WORK REQUIRED
After finding the line with "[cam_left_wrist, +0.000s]" in the data below, set down exactly each line through the one with "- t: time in", inclusive, and stop there.

== == ==

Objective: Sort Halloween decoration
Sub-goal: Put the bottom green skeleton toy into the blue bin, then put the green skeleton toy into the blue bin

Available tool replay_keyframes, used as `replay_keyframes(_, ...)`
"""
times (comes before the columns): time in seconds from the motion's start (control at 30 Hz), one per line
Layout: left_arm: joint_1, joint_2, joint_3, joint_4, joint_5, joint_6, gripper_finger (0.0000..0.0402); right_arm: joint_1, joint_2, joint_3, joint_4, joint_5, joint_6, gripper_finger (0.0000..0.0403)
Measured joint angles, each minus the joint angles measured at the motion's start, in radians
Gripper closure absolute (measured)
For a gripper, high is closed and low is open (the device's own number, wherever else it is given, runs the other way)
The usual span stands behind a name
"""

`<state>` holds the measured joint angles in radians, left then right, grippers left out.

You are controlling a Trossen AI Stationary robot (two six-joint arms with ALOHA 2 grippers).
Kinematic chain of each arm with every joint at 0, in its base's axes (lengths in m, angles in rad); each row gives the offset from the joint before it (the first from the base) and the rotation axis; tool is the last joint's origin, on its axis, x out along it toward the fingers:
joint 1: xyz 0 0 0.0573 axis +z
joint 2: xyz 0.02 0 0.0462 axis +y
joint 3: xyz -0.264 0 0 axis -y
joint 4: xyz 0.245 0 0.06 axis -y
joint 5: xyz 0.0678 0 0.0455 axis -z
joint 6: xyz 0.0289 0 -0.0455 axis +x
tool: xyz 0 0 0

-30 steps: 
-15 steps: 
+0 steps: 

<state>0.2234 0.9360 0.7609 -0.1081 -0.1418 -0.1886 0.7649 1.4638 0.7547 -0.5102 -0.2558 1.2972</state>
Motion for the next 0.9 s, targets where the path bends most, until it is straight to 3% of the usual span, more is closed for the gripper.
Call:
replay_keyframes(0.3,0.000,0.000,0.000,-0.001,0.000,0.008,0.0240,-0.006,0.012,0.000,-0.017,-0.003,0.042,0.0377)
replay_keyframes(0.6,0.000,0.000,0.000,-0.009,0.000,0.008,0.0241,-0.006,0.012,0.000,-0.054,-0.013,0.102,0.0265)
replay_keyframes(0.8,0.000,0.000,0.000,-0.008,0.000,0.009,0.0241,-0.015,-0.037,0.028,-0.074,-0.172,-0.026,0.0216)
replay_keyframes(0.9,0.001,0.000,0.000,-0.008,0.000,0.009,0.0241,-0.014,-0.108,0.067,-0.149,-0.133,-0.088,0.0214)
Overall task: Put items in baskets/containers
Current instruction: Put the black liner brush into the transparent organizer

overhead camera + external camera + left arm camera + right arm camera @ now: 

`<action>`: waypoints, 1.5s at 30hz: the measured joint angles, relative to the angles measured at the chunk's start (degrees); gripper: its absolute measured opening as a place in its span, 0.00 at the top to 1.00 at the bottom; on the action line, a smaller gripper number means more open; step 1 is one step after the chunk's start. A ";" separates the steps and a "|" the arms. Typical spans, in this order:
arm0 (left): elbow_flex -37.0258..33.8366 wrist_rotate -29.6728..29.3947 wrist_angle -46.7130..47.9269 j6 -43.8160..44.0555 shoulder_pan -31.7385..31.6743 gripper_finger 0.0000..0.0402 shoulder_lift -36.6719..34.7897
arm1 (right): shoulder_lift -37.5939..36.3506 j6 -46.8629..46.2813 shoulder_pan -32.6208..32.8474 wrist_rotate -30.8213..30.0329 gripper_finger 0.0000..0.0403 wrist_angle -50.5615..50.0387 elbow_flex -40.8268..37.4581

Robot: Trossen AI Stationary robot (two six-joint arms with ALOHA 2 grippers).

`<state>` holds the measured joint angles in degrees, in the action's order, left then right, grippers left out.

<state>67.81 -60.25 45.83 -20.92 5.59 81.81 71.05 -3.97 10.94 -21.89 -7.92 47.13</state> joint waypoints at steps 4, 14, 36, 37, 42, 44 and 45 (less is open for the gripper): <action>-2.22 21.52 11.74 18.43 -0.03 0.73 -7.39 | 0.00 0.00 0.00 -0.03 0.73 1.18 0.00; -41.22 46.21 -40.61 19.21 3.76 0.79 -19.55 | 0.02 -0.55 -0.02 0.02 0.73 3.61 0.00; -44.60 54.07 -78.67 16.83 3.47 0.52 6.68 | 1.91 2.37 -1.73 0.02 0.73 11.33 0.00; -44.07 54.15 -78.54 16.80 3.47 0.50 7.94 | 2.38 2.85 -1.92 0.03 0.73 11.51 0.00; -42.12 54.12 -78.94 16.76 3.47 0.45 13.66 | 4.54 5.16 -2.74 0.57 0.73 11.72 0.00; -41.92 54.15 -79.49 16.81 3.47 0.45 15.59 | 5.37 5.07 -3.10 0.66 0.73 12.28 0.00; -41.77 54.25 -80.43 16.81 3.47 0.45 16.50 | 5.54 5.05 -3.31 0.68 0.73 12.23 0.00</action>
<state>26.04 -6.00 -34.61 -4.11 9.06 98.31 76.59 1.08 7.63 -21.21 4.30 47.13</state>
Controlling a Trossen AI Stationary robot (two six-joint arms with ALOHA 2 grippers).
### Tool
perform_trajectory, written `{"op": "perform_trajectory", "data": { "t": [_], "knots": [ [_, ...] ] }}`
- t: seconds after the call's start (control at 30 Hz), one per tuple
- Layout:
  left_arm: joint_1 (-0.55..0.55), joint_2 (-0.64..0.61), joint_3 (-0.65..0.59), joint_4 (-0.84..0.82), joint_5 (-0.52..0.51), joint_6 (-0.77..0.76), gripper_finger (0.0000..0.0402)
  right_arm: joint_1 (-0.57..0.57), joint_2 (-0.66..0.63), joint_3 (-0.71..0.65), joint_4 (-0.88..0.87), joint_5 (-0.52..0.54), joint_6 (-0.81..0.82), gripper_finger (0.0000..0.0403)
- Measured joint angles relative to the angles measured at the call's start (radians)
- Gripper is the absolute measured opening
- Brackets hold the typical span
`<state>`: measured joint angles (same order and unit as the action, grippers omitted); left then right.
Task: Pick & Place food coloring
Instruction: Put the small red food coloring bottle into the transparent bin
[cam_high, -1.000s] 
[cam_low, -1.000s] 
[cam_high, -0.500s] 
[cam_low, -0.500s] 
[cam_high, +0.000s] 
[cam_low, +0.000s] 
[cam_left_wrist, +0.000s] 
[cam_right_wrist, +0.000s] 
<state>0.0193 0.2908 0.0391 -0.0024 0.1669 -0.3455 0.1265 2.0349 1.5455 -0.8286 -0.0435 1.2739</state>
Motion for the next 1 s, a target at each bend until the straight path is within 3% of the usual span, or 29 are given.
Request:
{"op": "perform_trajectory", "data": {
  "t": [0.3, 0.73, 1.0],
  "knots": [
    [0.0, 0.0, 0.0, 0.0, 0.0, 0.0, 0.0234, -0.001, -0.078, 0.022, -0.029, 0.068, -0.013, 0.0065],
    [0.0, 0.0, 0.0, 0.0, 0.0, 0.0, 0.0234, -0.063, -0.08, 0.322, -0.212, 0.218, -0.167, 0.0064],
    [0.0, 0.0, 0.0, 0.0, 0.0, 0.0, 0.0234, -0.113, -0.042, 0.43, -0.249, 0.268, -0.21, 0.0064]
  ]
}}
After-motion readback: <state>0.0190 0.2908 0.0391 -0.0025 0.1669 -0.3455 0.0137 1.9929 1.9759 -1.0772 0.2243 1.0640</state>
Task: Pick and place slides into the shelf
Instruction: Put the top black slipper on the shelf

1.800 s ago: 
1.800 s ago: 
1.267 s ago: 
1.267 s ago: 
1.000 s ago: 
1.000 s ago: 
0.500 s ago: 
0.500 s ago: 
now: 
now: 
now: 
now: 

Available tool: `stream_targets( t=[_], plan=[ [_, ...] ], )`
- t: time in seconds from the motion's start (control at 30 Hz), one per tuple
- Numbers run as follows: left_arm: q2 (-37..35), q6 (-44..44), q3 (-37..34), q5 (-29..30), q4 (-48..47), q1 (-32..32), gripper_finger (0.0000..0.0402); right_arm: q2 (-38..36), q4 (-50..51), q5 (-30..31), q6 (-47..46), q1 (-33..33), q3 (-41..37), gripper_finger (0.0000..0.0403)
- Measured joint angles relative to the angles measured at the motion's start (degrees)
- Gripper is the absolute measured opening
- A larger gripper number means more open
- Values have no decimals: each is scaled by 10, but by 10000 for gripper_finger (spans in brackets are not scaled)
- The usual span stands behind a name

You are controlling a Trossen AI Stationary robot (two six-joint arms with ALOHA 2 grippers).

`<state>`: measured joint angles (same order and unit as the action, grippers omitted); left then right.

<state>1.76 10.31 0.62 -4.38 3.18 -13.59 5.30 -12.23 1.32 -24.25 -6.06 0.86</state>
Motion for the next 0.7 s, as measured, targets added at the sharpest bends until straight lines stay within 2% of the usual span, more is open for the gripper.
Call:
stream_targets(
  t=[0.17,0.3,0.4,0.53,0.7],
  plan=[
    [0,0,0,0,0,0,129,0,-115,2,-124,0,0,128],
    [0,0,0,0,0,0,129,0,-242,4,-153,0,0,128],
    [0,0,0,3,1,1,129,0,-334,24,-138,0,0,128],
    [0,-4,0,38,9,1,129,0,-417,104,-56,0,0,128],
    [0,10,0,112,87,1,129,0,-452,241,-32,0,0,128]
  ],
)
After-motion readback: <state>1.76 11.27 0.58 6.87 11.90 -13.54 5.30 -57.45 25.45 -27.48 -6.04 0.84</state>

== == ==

SOLUTION TO THIS TASK
[cam_left_wrist, +0.000s] 
[cam_right_wrist, +0.000s] 
<state>0.0193 0.2908 0.0391 -0.0024 0.1669 -0.3455 0.1265 2.0349 1.5455 -0.8286 -0.0435 1.2739</state>
Motion for the next 1 s, a target at each bend until the straight path is within 3% of the usual span, or 29 are given.
Request:
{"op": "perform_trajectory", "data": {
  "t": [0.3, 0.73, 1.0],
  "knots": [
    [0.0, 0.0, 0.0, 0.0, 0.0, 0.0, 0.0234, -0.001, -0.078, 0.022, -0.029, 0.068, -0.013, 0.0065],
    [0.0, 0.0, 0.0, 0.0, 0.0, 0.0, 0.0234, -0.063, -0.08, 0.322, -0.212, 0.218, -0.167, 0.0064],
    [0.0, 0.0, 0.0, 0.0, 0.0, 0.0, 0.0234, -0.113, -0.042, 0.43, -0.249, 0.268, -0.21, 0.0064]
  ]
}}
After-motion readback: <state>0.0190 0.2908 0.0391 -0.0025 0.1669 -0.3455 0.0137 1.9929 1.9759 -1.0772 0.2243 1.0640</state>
Task: Pick and place slides into the shelf
Instruction: Put the top black slipper on the shelf

1.800 s ago: 
1.800 s ago: 
1.267 s ago: 
1.267 s ago: 
1.000 s ago: 
1.000 s ago: 
0.500 s ago: 
0.500 s ago: 
now: 
now: 
now: 
now: 

Available tool: `stream_targets( t=[_], plan=[ [_, ...] ], )`
- t: time in seconds from the motion's start (control at 30 Hz), one per tuple

The output is complete, and nothing more is needed.